* **What to work on**
Gather all lines from the material that contain the word "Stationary".
################
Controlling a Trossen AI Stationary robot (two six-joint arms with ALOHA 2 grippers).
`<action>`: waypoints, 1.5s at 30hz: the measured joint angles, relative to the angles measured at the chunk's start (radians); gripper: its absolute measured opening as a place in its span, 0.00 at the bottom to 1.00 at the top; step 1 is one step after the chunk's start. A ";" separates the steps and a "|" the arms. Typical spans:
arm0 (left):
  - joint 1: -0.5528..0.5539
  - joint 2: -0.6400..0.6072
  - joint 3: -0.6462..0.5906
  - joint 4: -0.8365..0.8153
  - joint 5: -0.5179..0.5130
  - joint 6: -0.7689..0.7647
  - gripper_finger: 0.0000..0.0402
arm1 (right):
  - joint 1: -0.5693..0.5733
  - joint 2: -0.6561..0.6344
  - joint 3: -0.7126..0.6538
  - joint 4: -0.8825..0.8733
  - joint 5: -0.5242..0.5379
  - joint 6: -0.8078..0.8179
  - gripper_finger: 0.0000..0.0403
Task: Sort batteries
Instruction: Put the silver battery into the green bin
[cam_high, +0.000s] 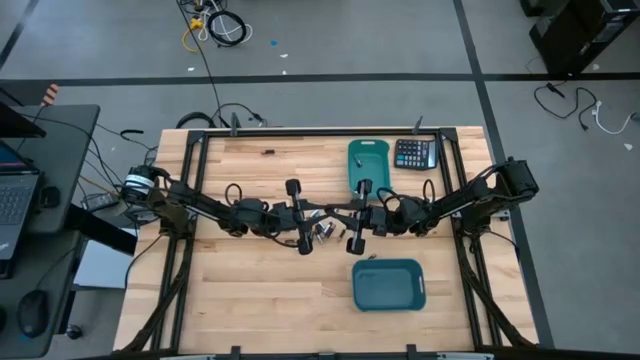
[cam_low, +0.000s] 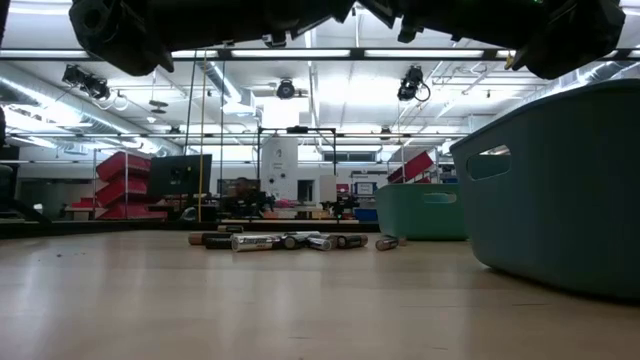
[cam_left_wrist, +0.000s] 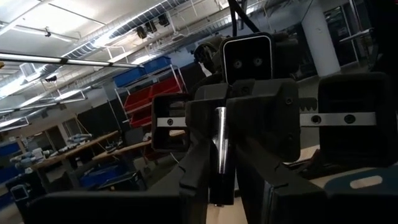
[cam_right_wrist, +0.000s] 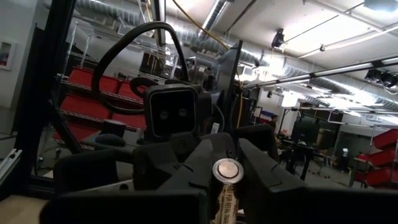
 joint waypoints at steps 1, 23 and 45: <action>0.000 0.000 0.000 -0.005 0.001 0.000 0.17 | 0.000 0.000 0.000 0.000 0.000 -0.001 0.11; 0.000 -0.002 -0.036 -0.043 -0.063 -0.187 0.23 | 0.000 -0.006 -0.002 -0.034 0.047 0.050 0.11; -0.027 0.002 -0.037 -0.239 -0.161 -0.229 0.41 | -0.036 -0.259 0.001 -0.535 0.369 0.118 0.11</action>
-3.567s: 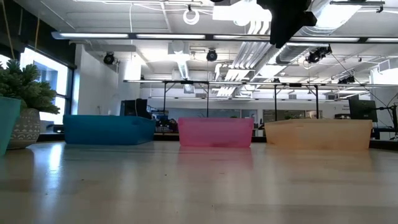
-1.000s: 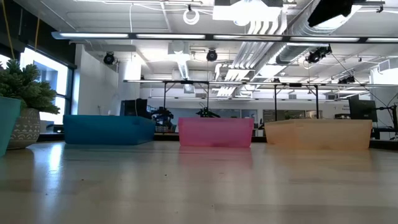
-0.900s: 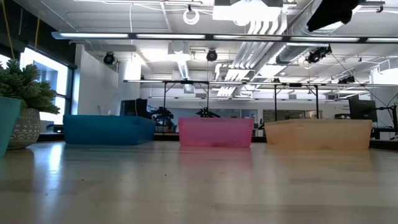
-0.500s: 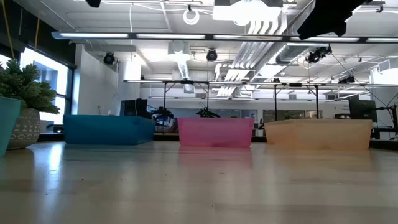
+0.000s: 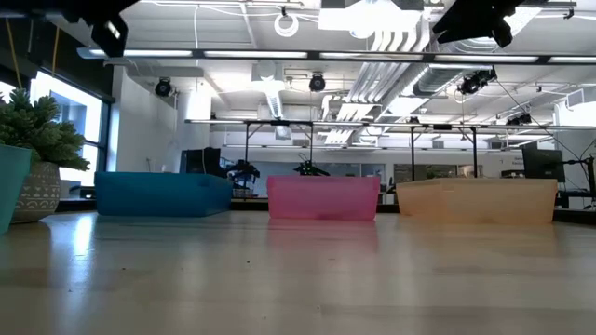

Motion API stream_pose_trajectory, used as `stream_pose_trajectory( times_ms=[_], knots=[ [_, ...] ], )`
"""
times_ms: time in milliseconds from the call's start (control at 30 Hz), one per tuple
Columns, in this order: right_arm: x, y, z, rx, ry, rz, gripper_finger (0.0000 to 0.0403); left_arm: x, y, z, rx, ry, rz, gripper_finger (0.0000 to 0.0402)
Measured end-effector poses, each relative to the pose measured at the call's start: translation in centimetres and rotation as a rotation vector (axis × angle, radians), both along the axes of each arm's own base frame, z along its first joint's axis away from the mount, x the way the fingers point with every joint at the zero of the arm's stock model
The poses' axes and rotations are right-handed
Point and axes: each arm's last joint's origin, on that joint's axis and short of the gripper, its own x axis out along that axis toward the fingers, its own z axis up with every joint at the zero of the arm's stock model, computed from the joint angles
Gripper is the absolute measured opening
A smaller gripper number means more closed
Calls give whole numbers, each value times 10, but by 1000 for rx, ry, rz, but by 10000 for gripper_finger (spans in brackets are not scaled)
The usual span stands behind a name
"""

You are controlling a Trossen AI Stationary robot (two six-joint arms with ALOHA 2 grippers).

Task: Sort crayons/erasers/pens/pencils in bins
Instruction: Return to Home Position

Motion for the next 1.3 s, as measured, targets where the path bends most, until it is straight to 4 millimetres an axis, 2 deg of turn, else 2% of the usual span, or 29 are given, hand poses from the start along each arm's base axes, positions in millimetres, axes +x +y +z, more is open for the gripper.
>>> stream_pose_trajectory(
  times_ms=[333, 533, 667, 733, 900, 967, 1167, 1300],
  knots=[
    [0, 0, 0, 36, -22, -16, 113, -7, 2, -43, -29, -3, 61, 0],
    [0, 0, 0, 34, -21, -14, 64, -6, 5, -62, -79, -5, 79, 0],
    [0, 0, 0, 14, -6, 1, 16, -5, 7, -69, -78, -7, 90, 0],
    [0, 0, 0, 1, 1, 7, 5, -4, 9, -73, -78, 2, 102, 0],
    [-5, 1, 0, -18, 13, 18, 10, -1, 12, -83, -97, -10, 97, 0],
    [-11, 2, -1, -16, 37, 31, 4, 0, 13, -89, -124, 9, 91, 0],
    [-34, 5, -1, -1, 17, 29, 3, -1, 18, -88, -131, 4, 125, 0],
    [-41, 8, -19, -6, -15, 43, 1, -1, 20, -88, -162, -2, 159, 0]
  ],
)
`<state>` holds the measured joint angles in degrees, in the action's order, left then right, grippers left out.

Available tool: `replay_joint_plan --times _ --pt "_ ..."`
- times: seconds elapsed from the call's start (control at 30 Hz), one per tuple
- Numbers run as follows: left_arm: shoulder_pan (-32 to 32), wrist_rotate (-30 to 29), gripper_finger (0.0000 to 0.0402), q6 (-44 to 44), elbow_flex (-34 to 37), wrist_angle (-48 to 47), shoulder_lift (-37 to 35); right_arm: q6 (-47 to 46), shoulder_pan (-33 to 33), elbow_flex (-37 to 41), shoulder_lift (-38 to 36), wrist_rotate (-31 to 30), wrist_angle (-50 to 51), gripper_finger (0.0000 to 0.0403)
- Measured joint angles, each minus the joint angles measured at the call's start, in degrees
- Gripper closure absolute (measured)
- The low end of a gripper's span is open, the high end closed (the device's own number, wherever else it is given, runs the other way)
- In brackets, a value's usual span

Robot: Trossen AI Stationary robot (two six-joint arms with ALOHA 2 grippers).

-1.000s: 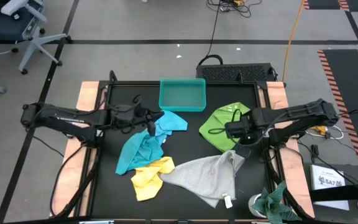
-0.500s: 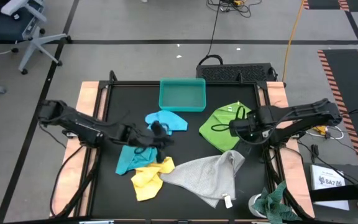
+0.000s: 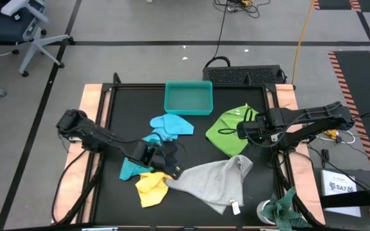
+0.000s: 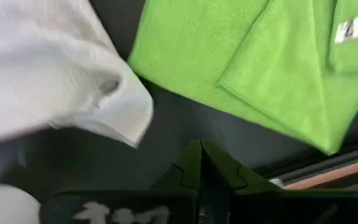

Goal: Fold microfiber towels
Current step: Fold the gray microfiber towel

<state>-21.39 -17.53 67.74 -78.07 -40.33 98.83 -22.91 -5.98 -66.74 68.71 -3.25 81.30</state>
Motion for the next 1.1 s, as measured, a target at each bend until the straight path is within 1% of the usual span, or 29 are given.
replay_joint_plan --times 0.07,0.17,0.2,0.3,0.37,0.43,0.57,0.67,0.77,0.93,1.1 --pt "-1.1 0.9 0.0400 4.9 -4.2 -0.8 3.4 3.9 0.0 0.0 0.0 0.0 -0.1 0.0403" --pt "-2.7 3.8 0.0400 11.3 -10.0 -5.1 8.9 8.0 0.0 0.0 0.0 0.0 -0.1 0.0403" --pt "-3.2 5.1 0.0400 13.8 -11.7 -6.9 10.7 9.1 0.0 0.0 0.0 0.0 -0.1 0.0403" --pt "-4.2 11.4 0.0401 22.2 -16.1 -12.8 15.5 11.9 0.0 0.0 0.0 0.0 0.0 0.0403" --pt "-4.5 14.5 0.0401 27.5 -18.0 -16.0 17.9 13.5 0.0 0.0 0.0 0.0 -0.1 0.0403" --pt "-4.7 16.3 0.0401 31.6 -19.0 -18.7 19.6 14.3 0.0 0.0 0.0 0.0 -0.2 0.0403" --pt "-4.8 17.5 0.0401 37.5 -19.1 -22.1 20.1 14.7 0.0 0.0 0.0 0.0 -0.7 0.0403" --pt "-4.7 17.6 0.0401 39.0 -19.2 -25.1 20.1 15.1 0.0 0.0 0.0 0.0 -0.9 0.0403" --pt "-4.5 17.6 0.0395 37.8 -19.2 -27.2 20.1 15.1 0.0 0.0 0.0 0.0 -1.6 0.0403" --pt "-4.1 17.6 0.0373 33.2 -19.2 -27.0 20.1 15.1 0.0 0.0 0.0 0.0 -1.8 0.0403" --pt "-3.6 17.1 0.0345 31.6 -19.2 -27.1 20.1 15.1 0.0 0.0 0.0 0.0 -1.8 0.0403"
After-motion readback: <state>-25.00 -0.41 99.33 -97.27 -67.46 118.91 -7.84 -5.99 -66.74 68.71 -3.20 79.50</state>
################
* **Result of this task**
Controlling a Trossen AI Stationary robot (two six-joint arms with ALOHA 2 grippers).
You are controlling a Trossen AI Stationary robot (two six-joint arms with ALOHA 2 grippers).
Robot: Trossen AI Stationary robot (two six-joint arms with ALOHA 2 grippers).

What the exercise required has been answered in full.